**Directions**. Directions for the data below: repeat exactly the lines from the one with "Pick out the person's left hand" through the one with "Pick out the green", both included, and omit all pictures.

**Exercise input**.
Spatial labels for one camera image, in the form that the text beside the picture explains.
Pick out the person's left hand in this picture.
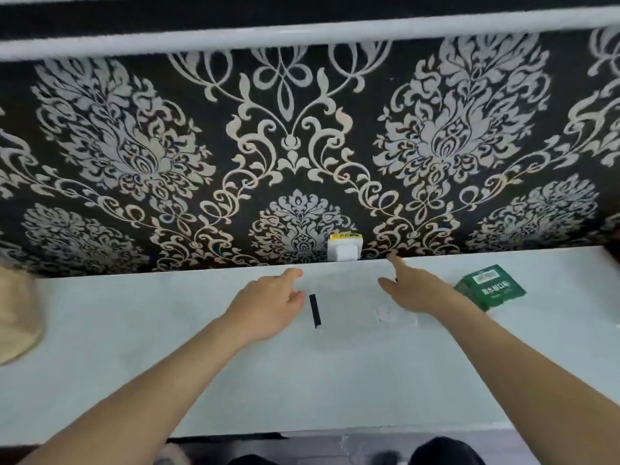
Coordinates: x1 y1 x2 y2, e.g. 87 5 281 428
220 268 307 346

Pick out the person's right hand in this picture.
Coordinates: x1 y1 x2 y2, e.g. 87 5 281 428
377 254 467 315

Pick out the clear plastic storage box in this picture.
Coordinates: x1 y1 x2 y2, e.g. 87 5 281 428
289 260 421 347

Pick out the green white cardboard carton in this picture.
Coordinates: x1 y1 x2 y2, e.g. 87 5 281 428
454 264 528 313

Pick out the person's right forearm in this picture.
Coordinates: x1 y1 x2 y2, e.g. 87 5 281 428
438 294 620 465

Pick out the person's left forearm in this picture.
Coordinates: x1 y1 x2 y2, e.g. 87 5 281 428
19 319 253 465

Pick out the white wall socket yellow label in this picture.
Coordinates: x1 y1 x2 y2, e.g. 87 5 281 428
327 231 363 262

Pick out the white wall rail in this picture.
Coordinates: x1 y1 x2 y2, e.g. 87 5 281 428
0 5 620 62

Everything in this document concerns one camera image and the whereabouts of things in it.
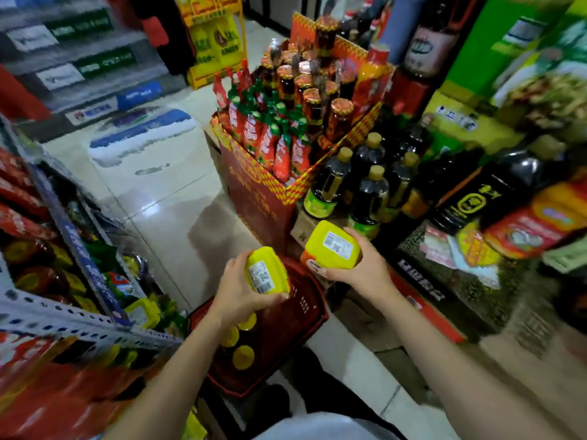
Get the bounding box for person's black trousers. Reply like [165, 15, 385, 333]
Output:
[243, 348, 405, 440]

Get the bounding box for group of orange lid jars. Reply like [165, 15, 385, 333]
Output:
[259, 15, 357, 148]

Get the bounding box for large dark jug red handle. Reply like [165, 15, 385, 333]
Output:
[402, 0, 483, 82]

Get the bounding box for tall dark bottle amber label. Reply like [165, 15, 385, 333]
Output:
[401, 150, 435, 221]

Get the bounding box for dark gold patterned box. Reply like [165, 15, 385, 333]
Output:
[394, 219, 552, 345]

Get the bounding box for person's right forearm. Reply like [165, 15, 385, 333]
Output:
[380, 288, 572, 440]

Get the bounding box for red checkered display box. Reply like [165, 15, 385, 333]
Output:
[210, 12, 396, 258]

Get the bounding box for person's left forearm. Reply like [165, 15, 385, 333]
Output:
[103, 315, 240, 440]

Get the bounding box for yellow cardboard carton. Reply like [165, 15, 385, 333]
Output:
[419, 89, 527, 157]

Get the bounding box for person's left hand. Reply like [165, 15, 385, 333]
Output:
[209, 249, 292, 331]

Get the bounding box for group of red green-capped pouches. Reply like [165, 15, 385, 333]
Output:
[212, 59, 314, 185]

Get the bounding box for red cardboard box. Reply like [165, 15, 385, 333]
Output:
[387, 265, 470, 345]

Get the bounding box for row of red sausage packs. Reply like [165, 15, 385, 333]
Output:
[0, 148, 59, 309]

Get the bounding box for blue white floor sticker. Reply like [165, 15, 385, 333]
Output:
[87, 107, 199, 170]

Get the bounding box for green cardboard carton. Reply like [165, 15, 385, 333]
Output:
[440, 0, 580, 107]

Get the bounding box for yellow red promo card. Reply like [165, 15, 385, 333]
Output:
[456, 219, 504, 269]

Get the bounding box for red hanging snack strips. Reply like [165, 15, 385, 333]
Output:
[0, 334, 155, 440]

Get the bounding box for blue grey cylinder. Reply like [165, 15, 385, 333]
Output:
[375, 0, 433, 65]

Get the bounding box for white perforated metal rack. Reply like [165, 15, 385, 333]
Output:
[0, 114, 185, 354]

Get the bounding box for dark bottle with tan cap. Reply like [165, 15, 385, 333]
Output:
[383, 152, 421, 223]
[303, 146, 355, 220]
[350, 131, 388, 180]
[346, 164, 391, 241]

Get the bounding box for orange squeeze bottle red cap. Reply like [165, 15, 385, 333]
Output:
[484, 178, 587, 262]

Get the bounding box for red orange seasoning bottle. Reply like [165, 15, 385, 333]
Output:
[350, 43, 394, 125]

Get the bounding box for red plastic shopping basket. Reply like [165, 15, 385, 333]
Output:
[188, 256, 331, 400]

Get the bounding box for stack of yellow green packets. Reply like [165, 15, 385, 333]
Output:
[68, 242, 190, 340]

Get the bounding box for dark bottle red cap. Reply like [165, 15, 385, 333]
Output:
[341, 11, 360, 40]

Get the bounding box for black label gold emblem bottle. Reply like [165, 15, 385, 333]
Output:
[429, 132, 570, 237]

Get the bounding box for pink white paper leaflets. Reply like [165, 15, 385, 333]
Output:
[418, 223, 504, 290]

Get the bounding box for yellow product display stand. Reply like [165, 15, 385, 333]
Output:
[172, 0, 249, 91]

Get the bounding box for hanging yellow sauce packets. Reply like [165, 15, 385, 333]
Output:
[490, 18, 587, 144]

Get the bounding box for person's right hand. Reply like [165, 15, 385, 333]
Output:
[306, 226, 398, 309]

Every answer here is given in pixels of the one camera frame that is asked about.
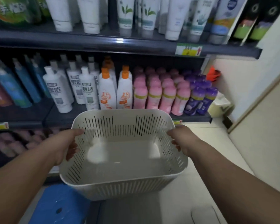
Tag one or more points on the green yellow price tag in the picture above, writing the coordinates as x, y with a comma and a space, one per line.
188, 49

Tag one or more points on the row of pink tall bottles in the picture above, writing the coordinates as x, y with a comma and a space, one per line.
11, 144

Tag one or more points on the green spray cleaner twin pack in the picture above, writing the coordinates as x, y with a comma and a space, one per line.
44, 9
11, 11

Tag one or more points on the row of white Manting tubes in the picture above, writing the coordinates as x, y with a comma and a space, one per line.
176, 20

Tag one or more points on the dark grey shelf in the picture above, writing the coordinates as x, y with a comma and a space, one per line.
84, 41

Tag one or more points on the wooden door frame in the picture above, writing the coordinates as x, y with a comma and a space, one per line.
238, 121

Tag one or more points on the small cream trash bin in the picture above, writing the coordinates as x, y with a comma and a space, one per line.
220, 106

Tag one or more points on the row of green-leaf tubes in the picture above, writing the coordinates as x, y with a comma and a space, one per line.
126, 16

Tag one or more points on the person's left forearm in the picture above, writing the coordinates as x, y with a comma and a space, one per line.
21, 184

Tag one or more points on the beige wooden door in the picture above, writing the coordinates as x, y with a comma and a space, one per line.
266, 142

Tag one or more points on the Nivea Men tube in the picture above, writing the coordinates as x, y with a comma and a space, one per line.
224, 20

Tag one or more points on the pink bottles on lower shelf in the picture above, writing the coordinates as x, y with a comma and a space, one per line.
154, 97

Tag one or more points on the cream slotted plastic basket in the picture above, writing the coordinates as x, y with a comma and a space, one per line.
121, 165

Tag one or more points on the person's left hand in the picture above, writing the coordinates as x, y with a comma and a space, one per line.
65, 144

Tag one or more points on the purple bottles on lower shelf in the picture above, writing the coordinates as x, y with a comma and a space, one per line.
198, 100

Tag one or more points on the person's right forearm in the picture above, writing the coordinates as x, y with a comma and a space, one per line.
242, 191

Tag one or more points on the person's right hand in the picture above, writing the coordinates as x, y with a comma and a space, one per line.
186, 139

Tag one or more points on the seaweed print white tube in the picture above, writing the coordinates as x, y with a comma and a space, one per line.
199, 18

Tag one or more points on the white board panel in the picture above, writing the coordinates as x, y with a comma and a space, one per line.
259, 67

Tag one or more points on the rows of plain white tubes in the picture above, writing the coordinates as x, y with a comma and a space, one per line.
91, 16

**Reply to the task**.
Pick out the person's left hand in this picture.
Coordinates: x1 y1 x2 y2, e.g. 87 5 281 428
220 268 307 346

Pick out the person's right hand in this picture.
Coordinates: x1 y1 x2 y2, e.g. 87 5 281 428
377 254 467 315

Pick out the clear plastic storage box in this picture.
Coordinates: x1 y1 x2 y2, e.g. 87 5 281 428
289 260 421 347

Pick out the green white cardboard carton in this picture.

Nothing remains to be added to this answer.